With Miko, slender framed and soft spoken, we watched him swim off toward the far bank of the reservoir. He kept swimming until he was nearly out of sight. She joked nervously, asking how long we should wait before calling the Sheriff’s office. About two swim strokes past our laughter, when my own mood turned to fear, we saw him again, climbing barefoot up the far shore bank, then climbing up to the dam, before working his way barefoot over the barbed wire-topped fence, where he walked back along the top of the dam. He must have had quite the view. From where we sat, Kenneth looked like nothing but a slight wisp of pale flesh wavering in the dry heat. Overhead, a single horsetail cloud floated like a ghost beneath the blue sky. .
Just before he headed south to visit his family in LA, Kenneth invited me over to his apartment. It was a beautiful early autumn day, with a haze in the air from burning farm fields. We talked about writing and about life as graduate students. He was friendly, if evasive, in his answers to my questions. For me questions were as much about warding off the odd mood that our silence created. I asked questions to be friendly, but not because I expected any answers. He said he would be back in town in a few weeks.
I was surprised to learn later from a mutual friend that Kenneth and Miko had divorced a few days before.

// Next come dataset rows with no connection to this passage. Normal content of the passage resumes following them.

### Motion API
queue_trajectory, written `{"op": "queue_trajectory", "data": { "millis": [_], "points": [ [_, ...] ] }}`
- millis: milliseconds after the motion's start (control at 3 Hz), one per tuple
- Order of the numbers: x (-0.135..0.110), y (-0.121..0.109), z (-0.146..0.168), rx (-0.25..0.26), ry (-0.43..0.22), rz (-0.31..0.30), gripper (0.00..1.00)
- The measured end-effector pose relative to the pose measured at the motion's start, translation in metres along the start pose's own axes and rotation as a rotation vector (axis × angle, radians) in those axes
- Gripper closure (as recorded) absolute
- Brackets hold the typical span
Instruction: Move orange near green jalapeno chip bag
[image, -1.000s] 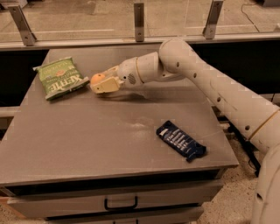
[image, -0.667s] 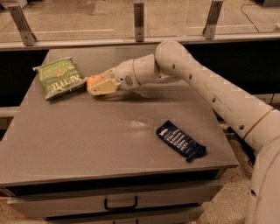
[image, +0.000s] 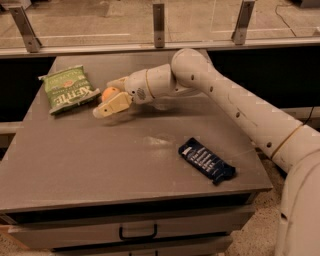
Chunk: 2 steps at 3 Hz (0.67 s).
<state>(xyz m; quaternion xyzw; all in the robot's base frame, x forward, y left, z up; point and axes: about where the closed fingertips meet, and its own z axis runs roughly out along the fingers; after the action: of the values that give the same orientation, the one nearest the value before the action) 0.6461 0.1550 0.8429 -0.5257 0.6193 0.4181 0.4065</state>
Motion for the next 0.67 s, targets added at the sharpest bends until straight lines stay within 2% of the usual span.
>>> {"op": "queue_trajectory", "data": {
  "millis": [333, 667],
  "points": [
    [-0.015, -0.005, -0.019, 0.054, -0.013, -0.042, 0.0],
    [-0.047, -0.017, -0.066, 0.165, -0.021, -0.127, 0.0]
  ]
}}
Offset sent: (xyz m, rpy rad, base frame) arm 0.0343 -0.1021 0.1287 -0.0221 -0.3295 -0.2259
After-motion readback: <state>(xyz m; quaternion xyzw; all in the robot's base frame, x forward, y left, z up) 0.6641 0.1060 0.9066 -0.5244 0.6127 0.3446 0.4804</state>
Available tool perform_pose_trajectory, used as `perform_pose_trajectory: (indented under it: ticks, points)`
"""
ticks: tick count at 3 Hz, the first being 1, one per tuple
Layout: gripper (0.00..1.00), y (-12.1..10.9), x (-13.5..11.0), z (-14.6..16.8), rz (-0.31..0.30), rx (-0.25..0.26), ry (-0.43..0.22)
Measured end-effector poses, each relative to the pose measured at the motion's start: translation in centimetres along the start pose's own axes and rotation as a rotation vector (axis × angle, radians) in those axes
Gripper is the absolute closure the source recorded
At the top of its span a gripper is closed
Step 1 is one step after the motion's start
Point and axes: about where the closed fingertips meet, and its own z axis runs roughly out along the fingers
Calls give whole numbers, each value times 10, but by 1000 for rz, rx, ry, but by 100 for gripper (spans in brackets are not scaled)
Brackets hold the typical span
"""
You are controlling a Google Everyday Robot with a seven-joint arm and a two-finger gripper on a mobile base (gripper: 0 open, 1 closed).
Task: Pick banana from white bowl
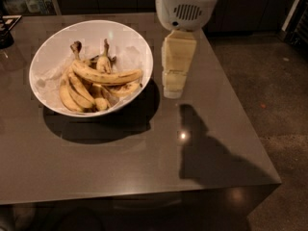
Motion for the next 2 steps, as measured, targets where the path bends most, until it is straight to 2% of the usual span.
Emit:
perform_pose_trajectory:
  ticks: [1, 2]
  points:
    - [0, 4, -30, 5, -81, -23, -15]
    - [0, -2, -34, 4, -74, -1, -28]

Kenneth and I were to have lunch together. He had moved back to town from Prague and was living near campus. When I arrived at the end of a littered alley, I found the place he’d rented, a canary-yellow cottage, wedged behind a high-rise apartment used by students at the university. His call had put me in a good mood and seeing the yellow cottage intensified the mood. Kenneth had tacked a note on the door inviting me in and telling me he’d be back about twenty minutes into my future. He also wanted to know what I thought of his latest novel, the draft of which he’d loaned me. I wasn’t sure how to tell him that his novel seemed pretentious and contrived. According to his note, he went to buy coffee beans at the nearby café. I knew the café. It was located a few blocks away, past the picture frame shop, near the drug recovery halfway house and across from a brewpub.
When Kenneth had first returned to town, we met up and walked together to the brewpub for lunch. I don’t remember what either of us ate. What I remembered was sitting at a picnic table in the rear courtyard. Sunlight filtered down through giant maple leaves, and the air smelled of smoke from grass fields burning north of town. Now we had a plan to get together again.
An ancient myrtlewood tree hung shade over an empty slot of gravel next to his cottage. It seemed odd that his art car was not parked there as the café was within walking distance. On this late summer day, there was no field smoke, only the sweet smell of the Douglas fir trees and the feel of the tarnished unlocked brass as I took the doorknob in my hand and went inside..
If I had been a thief, I could have cleaned him out in no time. If I had been a thief, what would I take? He had a shiny mountain bike, suspended from the ceiling like a child’s mobile. He also had a cluttered desk wedged in among the boxes. On top of the desk was the laptop he wrote on. On top of one of the boxes sat a printer. Other than the bike, the laptop and the printer, I would be a happy thief.
I was getting hungry so I opened Kenneth’s refrigerator, an old Philco model shaped like an albino tortoise, and found the following things: one half-empty jar of artichoke hearts, two bottles of Full Sail ale, one carton of eggs, one bag of shiitake mushrooms, an opened package of bacon and one stack of news clippings.
I wasn’t interested in the food or the beer.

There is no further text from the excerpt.